As Native Americans agitated for more self-rule, incidents occurred such as the seizure of the village at Wounded Knee in 1973. Wounded Knee was in 1890 the site of the last major battle between U.S. federal troops and Native Americans; it is remembered because of the many Sioux who were massacred there. Inspired by the activism of the 1960s, the 1973 takeover began as an effort to secure a place where Native Americans could speak publicly of their grievances. But the takeover escalated into a clash between Native Americans and federal forces, and weapons were fired.
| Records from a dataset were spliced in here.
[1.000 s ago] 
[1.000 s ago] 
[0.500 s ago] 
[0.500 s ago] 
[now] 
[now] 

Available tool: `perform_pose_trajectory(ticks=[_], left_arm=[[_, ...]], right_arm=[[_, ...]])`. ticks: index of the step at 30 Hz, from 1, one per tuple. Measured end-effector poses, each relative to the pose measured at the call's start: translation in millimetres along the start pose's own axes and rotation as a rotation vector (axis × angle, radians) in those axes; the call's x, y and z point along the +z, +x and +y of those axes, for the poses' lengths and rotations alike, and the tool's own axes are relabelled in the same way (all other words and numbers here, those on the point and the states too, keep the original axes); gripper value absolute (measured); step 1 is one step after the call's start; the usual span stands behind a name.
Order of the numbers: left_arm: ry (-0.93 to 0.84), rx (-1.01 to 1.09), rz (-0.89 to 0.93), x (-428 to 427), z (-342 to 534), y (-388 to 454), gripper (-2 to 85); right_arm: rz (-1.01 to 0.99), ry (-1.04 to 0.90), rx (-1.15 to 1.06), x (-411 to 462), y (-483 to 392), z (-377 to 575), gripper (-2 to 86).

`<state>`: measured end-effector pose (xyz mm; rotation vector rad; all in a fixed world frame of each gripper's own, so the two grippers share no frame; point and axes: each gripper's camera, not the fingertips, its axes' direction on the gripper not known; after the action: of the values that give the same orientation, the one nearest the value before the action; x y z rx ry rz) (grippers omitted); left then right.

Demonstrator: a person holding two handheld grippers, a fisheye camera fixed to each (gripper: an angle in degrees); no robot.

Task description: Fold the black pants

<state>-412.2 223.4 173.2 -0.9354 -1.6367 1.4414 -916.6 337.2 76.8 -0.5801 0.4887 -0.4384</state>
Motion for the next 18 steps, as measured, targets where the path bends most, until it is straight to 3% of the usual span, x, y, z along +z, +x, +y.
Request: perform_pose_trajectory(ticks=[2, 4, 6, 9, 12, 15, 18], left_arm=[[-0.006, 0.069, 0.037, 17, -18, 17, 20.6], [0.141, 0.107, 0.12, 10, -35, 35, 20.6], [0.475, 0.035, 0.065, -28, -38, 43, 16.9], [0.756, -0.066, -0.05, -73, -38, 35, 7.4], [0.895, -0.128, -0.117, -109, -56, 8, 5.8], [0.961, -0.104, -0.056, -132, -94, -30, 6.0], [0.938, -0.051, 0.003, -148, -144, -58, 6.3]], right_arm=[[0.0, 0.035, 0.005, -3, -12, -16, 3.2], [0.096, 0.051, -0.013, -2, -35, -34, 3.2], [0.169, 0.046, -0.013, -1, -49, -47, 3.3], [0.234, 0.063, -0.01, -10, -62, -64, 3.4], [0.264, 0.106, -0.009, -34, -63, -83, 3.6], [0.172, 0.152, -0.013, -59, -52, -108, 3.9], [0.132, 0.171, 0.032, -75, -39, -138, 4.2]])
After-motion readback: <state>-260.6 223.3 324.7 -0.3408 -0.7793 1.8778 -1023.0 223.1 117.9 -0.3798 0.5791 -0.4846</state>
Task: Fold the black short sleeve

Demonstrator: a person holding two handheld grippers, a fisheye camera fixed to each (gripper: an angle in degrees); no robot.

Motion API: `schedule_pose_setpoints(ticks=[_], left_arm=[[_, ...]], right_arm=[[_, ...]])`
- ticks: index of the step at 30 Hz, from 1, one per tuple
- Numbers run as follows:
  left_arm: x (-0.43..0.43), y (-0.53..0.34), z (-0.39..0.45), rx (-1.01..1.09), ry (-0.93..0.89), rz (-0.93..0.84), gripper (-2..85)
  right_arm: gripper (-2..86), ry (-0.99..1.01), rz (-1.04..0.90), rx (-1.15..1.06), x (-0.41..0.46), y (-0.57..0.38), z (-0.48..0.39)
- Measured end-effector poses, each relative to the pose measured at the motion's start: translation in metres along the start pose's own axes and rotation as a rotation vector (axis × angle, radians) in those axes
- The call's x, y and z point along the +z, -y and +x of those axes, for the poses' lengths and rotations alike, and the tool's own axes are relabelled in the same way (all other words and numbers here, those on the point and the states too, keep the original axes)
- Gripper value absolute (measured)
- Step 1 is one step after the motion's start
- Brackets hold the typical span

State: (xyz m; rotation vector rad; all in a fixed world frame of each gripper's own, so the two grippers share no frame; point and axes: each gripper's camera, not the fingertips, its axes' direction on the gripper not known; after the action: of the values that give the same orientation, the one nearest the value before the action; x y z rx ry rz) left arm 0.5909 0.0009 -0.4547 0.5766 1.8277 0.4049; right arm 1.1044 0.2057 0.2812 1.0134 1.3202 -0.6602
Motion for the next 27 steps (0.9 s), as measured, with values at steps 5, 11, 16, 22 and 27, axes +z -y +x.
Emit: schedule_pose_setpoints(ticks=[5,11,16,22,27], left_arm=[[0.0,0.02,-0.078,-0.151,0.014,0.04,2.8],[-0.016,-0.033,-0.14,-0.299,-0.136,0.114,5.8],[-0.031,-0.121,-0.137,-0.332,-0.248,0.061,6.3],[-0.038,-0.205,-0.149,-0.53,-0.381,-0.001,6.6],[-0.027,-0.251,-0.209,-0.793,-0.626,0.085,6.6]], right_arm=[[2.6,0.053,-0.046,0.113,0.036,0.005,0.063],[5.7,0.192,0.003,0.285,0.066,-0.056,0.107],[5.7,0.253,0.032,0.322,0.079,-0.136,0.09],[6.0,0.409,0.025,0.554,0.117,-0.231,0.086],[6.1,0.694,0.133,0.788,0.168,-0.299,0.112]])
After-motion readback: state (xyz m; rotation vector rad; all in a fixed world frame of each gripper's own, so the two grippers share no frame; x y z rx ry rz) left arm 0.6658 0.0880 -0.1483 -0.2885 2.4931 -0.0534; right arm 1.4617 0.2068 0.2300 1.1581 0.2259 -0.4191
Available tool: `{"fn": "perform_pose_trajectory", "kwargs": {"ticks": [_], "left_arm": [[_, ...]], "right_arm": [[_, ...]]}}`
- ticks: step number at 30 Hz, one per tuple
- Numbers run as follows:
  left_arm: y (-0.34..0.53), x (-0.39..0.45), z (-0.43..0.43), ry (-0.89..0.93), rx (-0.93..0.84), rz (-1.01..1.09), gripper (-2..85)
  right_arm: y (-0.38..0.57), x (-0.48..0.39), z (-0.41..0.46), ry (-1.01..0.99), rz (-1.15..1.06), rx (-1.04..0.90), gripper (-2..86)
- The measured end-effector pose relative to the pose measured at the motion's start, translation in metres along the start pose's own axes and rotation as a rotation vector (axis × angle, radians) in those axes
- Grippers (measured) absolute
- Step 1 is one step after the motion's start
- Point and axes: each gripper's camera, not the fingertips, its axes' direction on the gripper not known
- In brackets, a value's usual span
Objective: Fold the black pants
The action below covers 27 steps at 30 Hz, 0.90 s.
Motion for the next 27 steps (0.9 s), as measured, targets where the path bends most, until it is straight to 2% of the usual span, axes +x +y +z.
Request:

As a Native American, Deloria sympathized with and helped defend Russell Means and Dennis Banks, two American Indian Movement participants who were put on trial for their actions at Wounded Knee.

Deloria was crushed when the Indian activist movement in the early 1970s failed. He blamed the failure on the views Americans held about Indians. "Americans simply refuse to give up their longstanding conceptions of what an Indian is," he wrote in God Is Red.

In the 1970s Deloria taught at Western Washington State College, the University of California at Los Angeles, and the University of Arizona. In 1991 he began teaching at the University of Colorado in Boulder. A prolific author, Deloria books include Of Utmost Good Faith (1971); The Indian Affair (1974); Behind the Trail of Broken Treaties: An Indian Declaration of Independence (1974); Indians of the Pacific Northwest: From the Coming of the White Man to the Present Day (1977); The Metaphysics of Modern Existence (1979); American Indian Policy in the Twentieth Century (1985); and Red Earth, White Lies: Native Americans and the Myth of Scientific Fact (1995).

Deloria cofounded the Institute for the Development of Indian Law in the 1970s, where he served as chairperson from 1970 to 1978. He and Barbara Nystrom married in 1958 and had three children. Deloria is six feet tall and wears his hair long, as did his forebears.

Articles on Deloria can be found in Gale Group's Encyclopedia of World Biography (2nd ed.), Contemporary Authors Online, Contemporary Heroes and Heroines (Book I), and American Decades CD-ROM. A book review by John C. Wittaker of Deloria's Red Earth, White Lies can be found in Skeptical Inquirer (Jan.–Feb. 1997). Deloria is mentioned in Jefferson Faye, "Revealing the Storyteller: The Ethical Publication of Inuit Stories," American Review of Canadian Studies (spring–summer 2001): 159.